Изменить стиль страницы

– Я холостой… То есть у меня была жена, но потом мы разошлись. Сын есть. Конечно, он с матерью остался, ну а деньги я посылаю…

– Замечательно. Ну ладно, Маш-Касем, ты не принесешь чаю господину Гиясабади?

– Сейчас будет сделано! Милости просим, земляк… Пожалуйте в мою комнату, чайку откушать, надо же горло-то промочить…

– А как же расследование насчет часов?..

– Братец, на это еще будет время… Давай пойдем ко мне, выпьем чаю.

Маш-Касем и Практикан Гиясабади, который во время разговора так и не снял с головы шляпы, двинулись к дому. Асадолла-мирза сказал дядюшке;

– Похоже, кое – что начинает получаться.

Дядюшка, ожидая возвращения Шамсали-мирзы, посланного в полицейский участок освобождать чистильщика, старался не удаляться от садовой калитки, Азиз ос-Салтане нервно расхаживала взад – вперед. Общего разговора не получалось. Асадолла-мирза подмигнул мне и тихонько направился к дядюшкиному дому., Я пошел за ним.

– Куда вы, дядя Асадолла?

– Хочу душу успокоить, узнать, как продвинулось дело с женишком. Что он говорит – да или нет.

Комната Маш-Касема была в подвале. Асадолла-мирза, а за ним и я бесшумно, на цыпочках подошли к коридорчику, ведущему туда, и прислушались. Мы услышали голос Маш-Касема, с удивлением и беспокойством говорившего:

– Нет, правда, ты не шутишь?.. Отвечай, чтоб ты пропал!

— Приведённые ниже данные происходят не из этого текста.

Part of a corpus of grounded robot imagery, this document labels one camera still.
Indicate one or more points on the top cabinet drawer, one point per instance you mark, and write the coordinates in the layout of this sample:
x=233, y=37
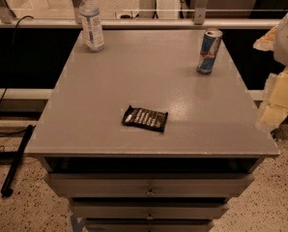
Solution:
x=151, y=185

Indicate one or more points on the black rod on floor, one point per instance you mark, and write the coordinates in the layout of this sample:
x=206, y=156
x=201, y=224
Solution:
x=6, y=189

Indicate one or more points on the blue silver energy drink can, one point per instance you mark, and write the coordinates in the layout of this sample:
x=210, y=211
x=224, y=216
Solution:
x=209, y=49

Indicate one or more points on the grey metal drawer cabinet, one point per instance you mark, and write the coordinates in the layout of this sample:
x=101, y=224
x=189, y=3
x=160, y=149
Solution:
x=210, y=127

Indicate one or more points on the middle cabinet drawer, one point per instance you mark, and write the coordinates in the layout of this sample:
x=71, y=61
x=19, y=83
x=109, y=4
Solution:
x=149, y=210

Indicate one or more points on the clear plastic water bottle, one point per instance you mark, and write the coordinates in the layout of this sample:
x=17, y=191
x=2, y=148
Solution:
x=91, y=24

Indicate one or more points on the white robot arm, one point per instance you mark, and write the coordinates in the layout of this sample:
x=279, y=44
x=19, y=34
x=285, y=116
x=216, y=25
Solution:
x=276, y=40

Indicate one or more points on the cabinet drawer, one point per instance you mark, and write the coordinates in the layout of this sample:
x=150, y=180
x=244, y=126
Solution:
x=149, y=210
x=141, y=225
x=151, y=185

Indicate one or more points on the black rxbar chocolate wrapper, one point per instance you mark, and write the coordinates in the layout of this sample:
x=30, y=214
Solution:
x=145, y=119

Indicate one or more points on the bottom cabinet drawer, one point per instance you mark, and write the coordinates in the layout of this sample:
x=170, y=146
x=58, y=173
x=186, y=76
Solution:
x=141, y=225

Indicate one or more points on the metal window railing frame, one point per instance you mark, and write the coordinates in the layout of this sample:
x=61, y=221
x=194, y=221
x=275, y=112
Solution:
x=147, y=15

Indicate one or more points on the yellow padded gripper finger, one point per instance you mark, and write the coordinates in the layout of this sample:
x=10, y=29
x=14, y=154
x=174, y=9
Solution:
x=273, y=109

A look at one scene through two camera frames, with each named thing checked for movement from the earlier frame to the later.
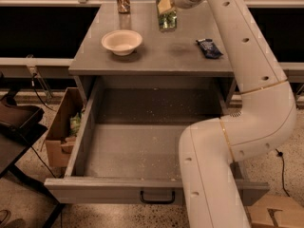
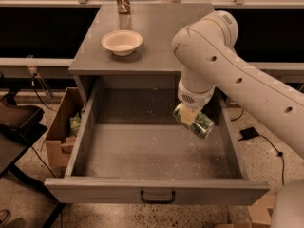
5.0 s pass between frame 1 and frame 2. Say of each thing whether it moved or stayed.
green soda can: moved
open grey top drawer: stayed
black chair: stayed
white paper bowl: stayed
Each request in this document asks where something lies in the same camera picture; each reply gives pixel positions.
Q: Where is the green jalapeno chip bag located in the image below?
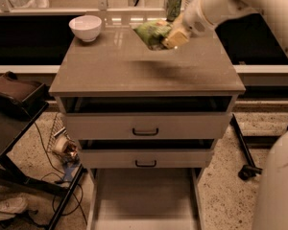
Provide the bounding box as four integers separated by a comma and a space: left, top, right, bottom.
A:
133, 19, 172, 51

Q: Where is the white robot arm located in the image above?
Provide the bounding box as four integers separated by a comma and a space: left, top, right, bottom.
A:
162, 0, 288, 230

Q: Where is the white ceramic bowl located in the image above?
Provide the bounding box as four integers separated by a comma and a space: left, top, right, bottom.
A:
69, 15, 102, 42

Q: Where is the brown leather bag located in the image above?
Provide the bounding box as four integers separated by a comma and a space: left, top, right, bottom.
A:
0, 71, 45, 120

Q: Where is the green soda can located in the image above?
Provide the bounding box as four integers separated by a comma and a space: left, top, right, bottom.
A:
166, 0, 182, 21

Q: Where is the grey drawer cabinet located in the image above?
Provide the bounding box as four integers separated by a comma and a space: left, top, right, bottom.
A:
50, 12, 245, 230

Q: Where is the upper grey drawer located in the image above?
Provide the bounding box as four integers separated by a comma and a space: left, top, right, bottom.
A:
59, 96, 236, 141

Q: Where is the black office chair base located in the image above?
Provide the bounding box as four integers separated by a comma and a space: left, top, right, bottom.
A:
230, 115, 281, 181

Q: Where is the white tape roll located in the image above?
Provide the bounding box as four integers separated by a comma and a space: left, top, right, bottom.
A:
53, 136, 69, 153

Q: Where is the white sneaker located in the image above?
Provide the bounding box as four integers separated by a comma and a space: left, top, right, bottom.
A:
0, 197, 28, 221

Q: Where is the black floor cable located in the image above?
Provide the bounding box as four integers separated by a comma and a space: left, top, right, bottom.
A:
23, 108, 88, 225

– Сам пропадай… Это меня во время кампании в Луристане пуля достала. Шесть месяцев в госпитале провалялся. Из-за этого и жена-то со мной развелась…

– Что, неужели начисто? Словно и не бывало? Ничегошеньки не осталось?

Асадолла-мирза бросил на меня ошеломленный взгляд и чуть слышно шепнул:

– Проклятое невезенье… Все рушится!

Маш-Касем тем временем говорил:

– Сердешный ты мой, а что же ты лекарства какого, мази не пробовал?

– Да при чем тут лекарства? Мазь-то надо же на что-то мазать!

– Ох, братец, жалость-то какая! А. уж как эта подлая пуля дело испортила… Я ведь тут с три короба нагородил про то, какие в Гиясабаде мужики отличные…

Тут Маш-Касем, видно, решил ненадолго оставить! Практикана Гиясабади одного, чтобы сообщить прочим результаты переговоров, так как он сказал:

– Земляк, обожди минутку, я на кухню загляну, пока чайку попей, я мигом. Да ты орешки кушай, пожалуйста, не стесняйся! Угощайся, милок.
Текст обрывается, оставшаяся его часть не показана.